The key component of the STEP is early diagnosis and proper treatment of patients with TB. This will cure and prevent further transmission of the disease and emergence of drug-resistant TB.
Importance of adherence to treatment
Tuberculosis can be cured with proper treatment consisting of at least three different drugs to be taken regularly for six to nine months.
Persons who do not complete the full course of treatment or are irregular with treatment may not be cured and may continue to be infectious and may develop drug resistant TB. They also have an increased risk of suffering a relapse of TB in the future.
Directly Observed Therapy (DOT) is an international standard of care for TB treatment. In DOT, a trained healthcare professional monitors the patient taking each dose of anti-TB medication.
DOT is a major component of STEP, contributing to the success of the programme. When TB patients receive their medications under DOT, both patients and the community benefit. DOT improves patients' adherence to the complete treatment regimen and enables healthcare workers to regularly monitor the patients for side effects of treatment.
By ensuring treatment compliance, the patient becomes non-infectious sooner, and rates of drug resistance in the community also decrease. The Ministry therefore strongly supports DOT as an ideal mode of treatment for patients with TB.

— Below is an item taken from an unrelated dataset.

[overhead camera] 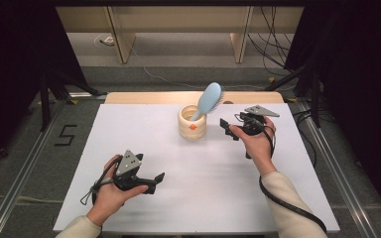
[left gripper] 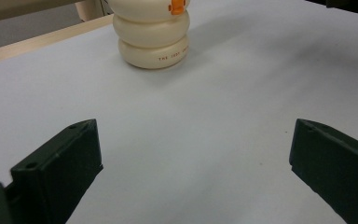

Family and community support critical
Because the treatment regimen for TB is prolonged, it is critical for the patient to receive the full support of his family, friends, workplace and community, so that he can successfully complete treatment and be cured. This will then help to limit the spread of TB and reduce the burden of this disease in our country.
Ministry's Advice
TB is an air borne disease transmitted through respiratory droplets from a person with the disease. Persons with TB disease may have a prolonged cough and blood in the sputum. They may also have fever, night sweats, loss of weight and appetite and feel tired and fatigued easily.
The Ministry would like to advise persons who have symptoms of the disease (prolonged cough, blood in the sputum, fever, night sweats, loss of weight and appetite, tiredness and fatigue) to consult a doctor as soon as possible. This will allow treatment to be started early if TB is diagnosed.
The Ministry also advises all persons diagnosed with tuberculosis to follow the advice of their doctor, and to complete treatment for tuberculosis.
Members of the public who wish to find out more about tuberculosis may obtain more information at the Health Promotion Board website.